START Recorded information

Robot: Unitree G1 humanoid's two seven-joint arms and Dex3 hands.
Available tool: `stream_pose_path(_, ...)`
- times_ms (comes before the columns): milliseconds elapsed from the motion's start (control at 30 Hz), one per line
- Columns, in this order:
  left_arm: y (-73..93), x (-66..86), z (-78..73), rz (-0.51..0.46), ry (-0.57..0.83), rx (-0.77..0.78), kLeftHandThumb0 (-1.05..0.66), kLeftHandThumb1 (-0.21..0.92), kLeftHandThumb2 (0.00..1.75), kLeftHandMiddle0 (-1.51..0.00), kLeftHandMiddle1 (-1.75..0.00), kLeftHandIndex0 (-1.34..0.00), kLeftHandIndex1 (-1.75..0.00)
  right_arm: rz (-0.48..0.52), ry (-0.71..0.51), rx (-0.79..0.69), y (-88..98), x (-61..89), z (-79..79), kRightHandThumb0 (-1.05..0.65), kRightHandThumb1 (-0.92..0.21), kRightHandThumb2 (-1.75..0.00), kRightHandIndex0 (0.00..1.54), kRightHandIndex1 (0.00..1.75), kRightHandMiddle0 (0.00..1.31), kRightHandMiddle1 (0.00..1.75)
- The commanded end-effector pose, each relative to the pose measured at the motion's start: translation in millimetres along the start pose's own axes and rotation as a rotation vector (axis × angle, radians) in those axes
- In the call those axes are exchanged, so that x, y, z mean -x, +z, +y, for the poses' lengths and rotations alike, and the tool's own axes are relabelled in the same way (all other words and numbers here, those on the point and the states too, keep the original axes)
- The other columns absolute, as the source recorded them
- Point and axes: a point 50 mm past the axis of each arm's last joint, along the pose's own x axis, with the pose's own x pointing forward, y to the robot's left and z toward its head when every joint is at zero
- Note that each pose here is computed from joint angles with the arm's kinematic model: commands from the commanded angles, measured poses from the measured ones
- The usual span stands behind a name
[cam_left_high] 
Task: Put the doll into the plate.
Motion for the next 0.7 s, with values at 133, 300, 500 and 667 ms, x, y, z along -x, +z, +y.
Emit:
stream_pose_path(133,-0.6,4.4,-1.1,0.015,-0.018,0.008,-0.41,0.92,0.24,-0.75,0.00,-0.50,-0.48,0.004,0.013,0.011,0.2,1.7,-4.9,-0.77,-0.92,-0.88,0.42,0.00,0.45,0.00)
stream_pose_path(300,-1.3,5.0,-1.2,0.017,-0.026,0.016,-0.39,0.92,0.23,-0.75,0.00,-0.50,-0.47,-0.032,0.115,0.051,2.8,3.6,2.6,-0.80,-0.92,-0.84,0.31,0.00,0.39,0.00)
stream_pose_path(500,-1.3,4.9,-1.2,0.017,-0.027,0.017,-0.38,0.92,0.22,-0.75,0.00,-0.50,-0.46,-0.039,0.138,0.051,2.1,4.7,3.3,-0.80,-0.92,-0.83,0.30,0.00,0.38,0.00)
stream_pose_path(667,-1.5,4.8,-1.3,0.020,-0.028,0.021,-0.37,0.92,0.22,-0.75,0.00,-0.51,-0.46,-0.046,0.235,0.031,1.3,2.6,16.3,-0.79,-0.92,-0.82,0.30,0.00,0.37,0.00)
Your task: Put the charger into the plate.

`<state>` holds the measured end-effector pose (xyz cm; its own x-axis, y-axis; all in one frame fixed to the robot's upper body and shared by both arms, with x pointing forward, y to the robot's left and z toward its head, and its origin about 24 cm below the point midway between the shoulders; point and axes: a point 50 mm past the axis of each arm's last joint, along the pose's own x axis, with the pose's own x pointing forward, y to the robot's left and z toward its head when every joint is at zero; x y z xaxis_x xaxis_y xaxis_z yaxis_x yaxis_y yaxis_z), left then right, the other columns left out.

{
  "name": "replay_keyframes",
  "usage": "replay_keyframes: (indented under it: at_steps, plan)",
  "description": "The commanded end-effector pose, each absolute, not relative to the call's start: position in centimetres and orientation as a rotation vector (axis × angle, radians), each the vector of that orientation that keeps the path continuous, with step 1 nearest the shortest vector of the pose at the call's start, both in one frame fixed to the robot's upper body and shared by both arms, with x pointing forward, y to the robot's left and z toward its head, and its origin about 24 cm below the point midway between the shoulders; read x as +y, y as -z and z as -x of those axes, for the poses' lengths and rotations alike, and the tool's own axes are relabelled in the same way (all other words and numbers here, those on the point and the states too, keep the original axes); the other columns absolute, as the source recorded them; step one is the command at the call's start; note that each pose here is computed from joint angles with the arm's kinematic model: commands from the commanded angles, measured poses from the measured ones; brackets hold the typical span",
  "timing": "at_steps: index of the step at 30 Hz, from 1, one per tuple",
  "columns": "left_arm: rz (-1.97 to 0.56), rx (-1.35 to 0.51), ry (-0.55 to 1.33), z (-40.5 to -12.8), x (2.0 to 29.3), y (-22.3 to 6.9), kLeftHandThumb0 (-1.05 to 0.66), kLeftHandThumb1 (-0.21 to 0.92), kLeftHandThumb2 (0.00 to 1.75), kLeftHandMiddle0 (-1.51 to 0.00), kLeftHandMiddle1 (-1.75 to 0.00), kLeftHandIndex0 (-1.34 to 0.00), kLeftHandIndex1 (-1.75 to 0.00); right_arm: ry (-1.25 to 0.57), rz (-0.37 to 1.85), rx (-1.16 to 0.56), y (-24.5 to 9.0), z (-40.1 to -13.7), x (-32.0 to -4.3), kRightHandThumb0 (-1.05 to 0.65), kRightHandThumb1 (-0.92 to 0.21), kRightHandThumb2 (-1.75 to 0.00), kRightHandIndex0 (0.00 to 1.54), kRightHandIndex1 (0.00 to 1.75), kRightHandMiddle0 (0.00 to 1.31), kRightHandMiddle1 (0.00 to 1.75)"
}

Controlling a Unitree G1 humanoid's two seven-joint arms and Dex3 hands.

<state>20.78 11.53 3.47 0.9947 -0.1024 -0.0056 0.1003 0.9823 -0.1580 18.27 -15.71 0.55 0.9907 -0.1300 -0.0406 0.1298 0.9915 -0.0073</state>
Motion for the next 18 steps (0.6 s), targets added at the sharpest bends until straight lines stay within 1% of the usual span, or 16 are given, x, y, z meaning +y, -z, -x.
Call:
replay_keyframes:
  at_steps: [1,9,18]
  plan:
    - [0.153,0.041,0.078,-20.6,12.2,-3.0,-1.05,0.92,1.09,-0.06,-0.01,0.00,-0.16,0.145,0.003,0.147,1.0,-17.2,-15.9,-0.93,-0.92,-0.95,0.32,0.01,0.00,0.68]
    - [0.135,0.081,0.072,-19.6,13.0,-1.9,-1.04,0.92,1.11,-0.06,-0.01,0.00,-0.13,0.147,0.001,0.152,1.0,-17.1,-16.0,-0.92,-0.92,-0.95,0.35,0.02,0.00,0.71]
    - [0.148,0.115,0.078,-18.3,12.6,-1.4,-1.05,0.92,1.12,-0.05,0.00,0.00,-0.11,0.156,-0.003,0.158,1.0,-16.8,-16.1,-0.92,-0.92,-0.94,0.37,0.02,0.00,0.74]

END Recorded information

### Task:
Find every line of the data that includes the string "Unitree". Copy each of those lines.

### Solution for this problem:
Robot: Unitree G1 humanoid's two seven-joint arms and Dex3 hands.
Controlling a Unitree G1 humanoid's two seven-joint arms and Dex3 hands.

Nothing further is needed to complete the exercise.